» **PROBLEM**
Images are to be left out; everything else in the records gets copied exactly.

» **RECORDS FOR THE TASK**
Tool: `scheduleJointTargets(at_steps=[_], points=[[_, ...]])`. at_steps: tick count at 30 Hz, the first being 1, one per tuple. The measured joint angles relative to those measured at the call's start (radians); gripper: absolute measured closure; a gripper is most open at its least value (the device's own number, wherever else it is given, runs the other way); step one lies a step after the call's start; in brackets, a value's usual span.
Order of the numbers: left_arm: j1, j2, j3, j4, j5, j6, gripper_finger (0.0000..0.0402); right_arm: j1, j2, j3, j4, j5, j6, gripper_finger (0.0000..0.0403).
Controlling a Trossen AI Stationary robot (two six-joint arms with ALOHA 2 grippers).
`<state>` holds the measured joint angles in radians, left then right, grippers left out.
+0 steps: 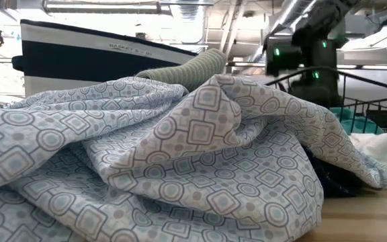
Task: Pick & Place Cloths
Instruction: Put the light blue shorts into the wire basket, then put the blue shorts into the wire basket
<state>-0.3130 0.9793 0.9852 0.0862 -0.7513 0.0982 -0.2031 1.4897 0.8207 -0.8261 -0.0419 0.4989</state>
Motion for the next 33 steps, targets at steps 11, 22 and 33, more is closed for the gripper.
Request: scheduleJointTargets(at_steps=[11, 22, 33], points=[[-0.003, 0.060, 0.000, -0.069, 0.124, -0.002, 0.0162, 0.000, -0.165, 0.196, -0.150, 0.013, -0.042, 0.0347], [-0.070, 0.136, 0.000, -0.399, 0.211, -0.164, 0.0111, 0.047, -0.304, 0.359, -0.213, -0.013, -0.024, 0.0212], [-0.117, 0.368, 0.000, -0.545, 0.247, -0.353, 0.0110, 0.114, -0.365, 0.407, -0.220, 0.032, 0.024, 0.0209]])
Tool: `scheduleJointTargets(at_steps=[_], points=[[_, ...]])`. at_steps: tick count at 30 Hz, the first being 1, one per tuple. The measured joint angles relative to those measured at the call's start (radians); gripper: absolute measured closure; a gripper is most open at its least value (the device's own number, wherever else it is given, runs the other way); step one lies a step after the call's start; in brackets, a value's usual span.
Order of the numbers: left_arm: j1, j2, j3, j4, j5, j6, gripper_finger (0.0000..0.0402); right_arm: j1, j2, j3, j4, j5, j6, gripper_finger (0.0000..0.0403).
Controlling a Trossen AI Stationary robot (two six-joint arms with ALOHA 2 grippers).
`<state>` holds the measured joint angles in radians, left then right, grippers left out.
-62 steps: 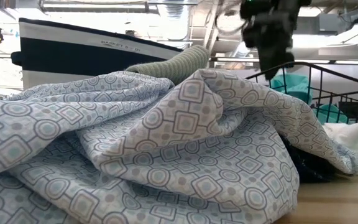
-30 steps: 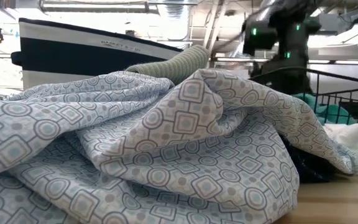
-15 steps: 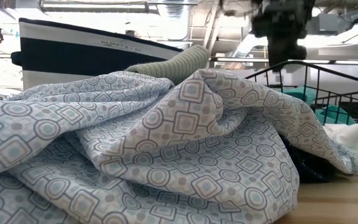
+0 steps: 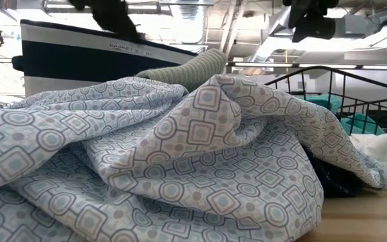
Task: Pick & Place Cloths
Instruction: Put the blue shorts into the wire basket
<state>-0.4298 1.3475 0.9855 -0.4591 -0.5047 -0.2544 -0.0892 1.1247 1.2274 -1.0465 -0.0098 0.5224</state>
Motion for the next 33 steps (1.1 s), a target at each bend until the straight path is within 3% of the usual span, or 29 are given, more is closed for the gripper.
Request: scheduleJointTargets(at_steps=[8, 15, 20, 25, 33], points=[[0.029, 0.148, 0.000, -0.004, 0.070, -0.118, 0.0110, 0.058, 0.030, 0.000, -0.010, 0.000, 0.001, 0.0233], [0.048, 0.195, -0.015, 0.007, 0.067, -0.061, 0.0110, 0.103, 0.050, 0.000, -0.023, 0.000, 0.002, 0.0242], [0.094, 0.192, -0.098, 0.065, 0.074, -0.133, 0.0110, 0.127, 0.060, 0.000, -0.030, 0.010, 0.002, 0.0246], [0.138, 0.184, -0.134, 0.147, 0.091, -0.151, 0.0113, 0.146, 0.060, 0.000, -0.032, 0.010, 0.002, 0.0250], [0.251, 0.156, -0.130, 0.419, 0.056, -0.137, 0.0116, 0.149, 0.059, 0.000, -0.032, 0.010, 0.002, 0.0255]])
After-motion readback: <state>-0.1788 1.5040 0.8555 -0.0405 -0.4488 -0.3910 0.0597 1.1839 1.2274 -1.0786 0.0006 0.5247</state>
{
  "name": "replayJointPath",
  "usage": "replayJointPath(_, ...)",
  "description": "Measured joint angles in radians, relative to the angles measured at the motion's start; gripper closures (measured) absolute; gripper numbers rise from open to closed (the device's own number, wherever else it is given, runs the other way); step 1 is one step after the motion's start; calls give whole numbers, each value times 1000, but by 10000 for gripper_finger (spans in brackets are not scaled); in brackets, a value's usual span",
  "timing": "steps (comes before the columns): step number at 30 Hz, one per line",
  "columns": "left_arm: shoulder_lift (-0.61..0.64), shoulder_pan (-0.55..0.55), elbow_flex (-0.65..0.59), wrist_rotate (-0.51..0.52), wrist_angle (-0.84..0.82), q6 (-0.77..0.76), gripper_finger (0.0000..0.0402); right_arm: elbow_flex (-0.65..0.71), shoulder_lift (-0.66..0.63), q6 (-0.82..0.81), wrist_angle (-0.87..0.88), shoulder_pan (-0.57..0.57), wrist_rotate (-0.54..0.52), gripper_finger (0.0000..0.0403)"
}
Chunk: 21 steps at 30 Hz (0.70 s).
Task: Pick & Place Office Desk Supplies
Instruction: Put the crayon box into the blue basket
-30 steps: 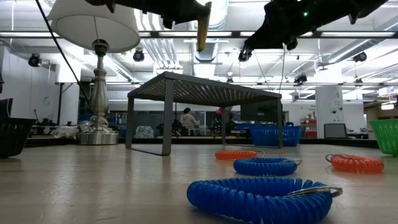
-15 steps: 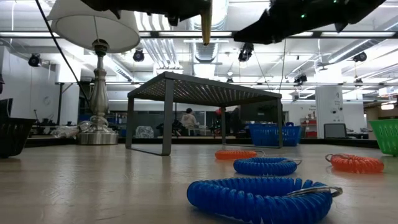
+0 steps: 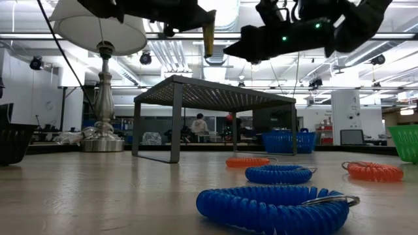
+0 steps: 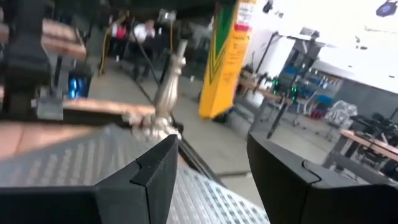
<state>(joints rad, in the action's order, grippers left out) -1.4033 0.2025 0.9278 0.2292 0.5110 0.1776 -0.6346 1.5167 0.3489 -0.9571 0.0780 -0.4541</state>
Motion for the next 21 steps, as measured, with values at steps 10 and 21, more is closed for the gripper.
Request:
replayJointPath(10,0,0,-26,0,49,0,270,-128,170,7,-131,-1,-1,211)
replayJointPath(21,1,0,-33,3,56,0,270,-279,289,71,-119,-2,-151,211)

» **TASK SOLUTION**
Tool: `scheduleJointTargets(at_steps=[_], points=[[_, ...]])`. at_steps: tick count at 30 Hz, the first being 1, one per tuple. The measured joint angles relative to those measured at the call's start (radians); gripper: absolute measured closure; a gripper is most open at its least value (the device's own number, wherever else it is given, runs the other way); step one lies a step after the call's start; in brackets, a value's usual span.
Order of the numbers: left_arm: j1, j2, j3, j4, j5, j6, gripper_finger (0.0000..0.0402); right_arm: j1, j2, j3, j4, j5, j6, gripper_finger (0.0000..0.0403).
Controlling a Trossen AI Stationary robot (two six-joint arms with ALOHA 2 grippers).
`<state>` holds the measured joint angles in radians, left then right, grippers left out.
+0 steps: 
Task: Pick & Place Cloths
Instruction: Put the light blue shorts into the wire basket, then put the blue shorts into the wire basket
<state>-0.3130 0.9793 0.9852 0.0862 -0.7513 0.0982 -0.2031 1.4897 0.8207 -0.8261 -0.0419 0.4989</state>
Motion for the next 33 steps, targets at steps 11, 22 and 33, more is closed for the gripper.
Request: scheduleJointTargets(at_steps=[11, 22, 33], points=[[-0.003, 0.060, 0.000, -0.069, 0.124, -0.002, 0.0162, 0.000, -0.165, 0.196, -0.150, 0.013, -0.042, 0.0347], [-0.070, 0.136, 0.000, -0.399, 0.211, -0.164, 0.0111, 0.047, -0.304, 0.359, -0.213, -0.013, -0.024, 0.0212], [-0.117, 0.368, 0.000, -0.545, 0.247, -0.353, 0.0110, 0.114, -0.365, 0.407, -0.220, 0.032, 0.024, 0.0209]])
Tool: `scheduleJointTargets(at_steps=[_], points=[[_, ...]])`. at_steps: tick count at 30 Hz, the first being 1, one per tuple. The measured joint angles relative to those measured at the call's start (radians); gripper: absolute measured closure; a gripper is most open at its least value (the device's own number, wherever else it is given, runs the other way); step one lies a step after the call's start; in brackets, a value's usual span.
Order of the numbers: left_arm: j1, j2, j3, j4, j5, j6, gripper_finger (0.0000..0.0402); right_arm: j1, j2, j3, j4, j5, j6, gripper_finger (0.0000..0.0403).
Controlling a Trossen AI Stationary robot (two six-joint arms with ALOHA 2 grippers).
`<state>` holds the measured joint angles in radians, left then right, grippers left out.
-62 steps: 
-30 steps: 
-15 steps: 
+0 steps: 
Task: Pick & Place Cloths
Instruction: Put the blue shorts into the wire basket
<state>-0.4298 1.3475 0.9855 -0.4591 -0.5047 -0.2544 -0.0892 1.1247 1.2274 -1.0465 -0.0098 0.5224</state>
Motion for the next 33 steps (1.1 s), a target at each bend until the straight path is within 3% of the usual span, or 29 are given, more is closed for the gripper.
Request: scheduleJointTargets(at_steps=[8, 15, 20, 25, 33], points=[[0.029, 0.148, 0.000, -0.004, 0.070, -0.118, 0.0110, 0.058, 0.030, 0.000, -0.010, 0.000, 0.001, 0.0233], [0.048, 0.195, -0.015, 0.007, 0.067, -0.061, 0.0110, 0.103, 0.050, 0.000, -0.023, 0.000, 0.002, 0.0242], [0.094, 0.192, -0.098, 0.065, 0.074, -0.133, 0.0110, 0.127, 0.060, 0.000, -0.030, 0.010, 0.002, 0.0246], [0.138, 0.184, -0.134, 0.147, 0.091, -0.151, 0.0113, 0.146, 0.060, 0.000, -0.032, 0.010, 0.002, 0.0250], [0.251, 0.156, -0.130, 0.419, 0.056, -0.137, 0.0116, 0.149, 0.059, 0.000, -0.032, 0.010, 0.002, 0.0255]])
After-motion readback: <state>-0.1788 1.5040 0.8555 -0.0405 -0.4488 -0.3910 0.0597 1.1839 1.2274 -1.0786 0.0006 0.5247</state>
{
  "name": "replayJointPath",
  "usage": "replayJointPath(_, ...)",
  "description": "Measured joint angles in radians, relative to the angles measured at the motion's start; gripper closures (measured) absolute; gripper numbers rise from open to closed (the device's own number, wherever else it is given, runs the other way); step 1 is one step after the motion's start; calls give whole numbers, each value times 1000, but by 10000 for gripper_finger (spans in brackets are not scaled); in brackets, a value's usual span",
  "timing": "steps (comes before the columns): step number at 30 Hz, one per line",
  "columns": "left_arm: shoulder_lift (-0.61..0.64), shoulder_pan (-0.55..0.55), elbow_flex (-0.65..0.59), wrist_rotate (-0.51..0.52), wrist_angle (-0.84..0.82), q6 (-0.77..0.76), gripper_finger (0.0000..0.0402); right_arm: elbow_flex (-0.65..0.71), shoulder_lift (-0.66..0.63), q6 (-0.82..0.81), wrist_angle (-0.87..0.88), shoulder_pan (-0.57..0.57), wrist_rotate (-0.54..0.52), gripper_finger (0.0000..0.0403)"
}
Chunk: 21 steps at 30 Hz (0.70 s).
Task: Pick & Place Office Desk Supplies
Instruction: Put the crayon box into the blue basket
-30 steps: 
-15 steps: 
+0 steps: 
+0 steps: 
<state>(joints rad, in the action's order, grippers left out) -1.4033 0.2025 0.9278 0.2292 0.5110 0.1776 -0.6346 1.5167 0.3489 -0.9571 0.0780 -0.4541</state>
Motion for the next 21 steps, as measured, with values at steps 10 and 21, more is closed for the gripper.
Request:
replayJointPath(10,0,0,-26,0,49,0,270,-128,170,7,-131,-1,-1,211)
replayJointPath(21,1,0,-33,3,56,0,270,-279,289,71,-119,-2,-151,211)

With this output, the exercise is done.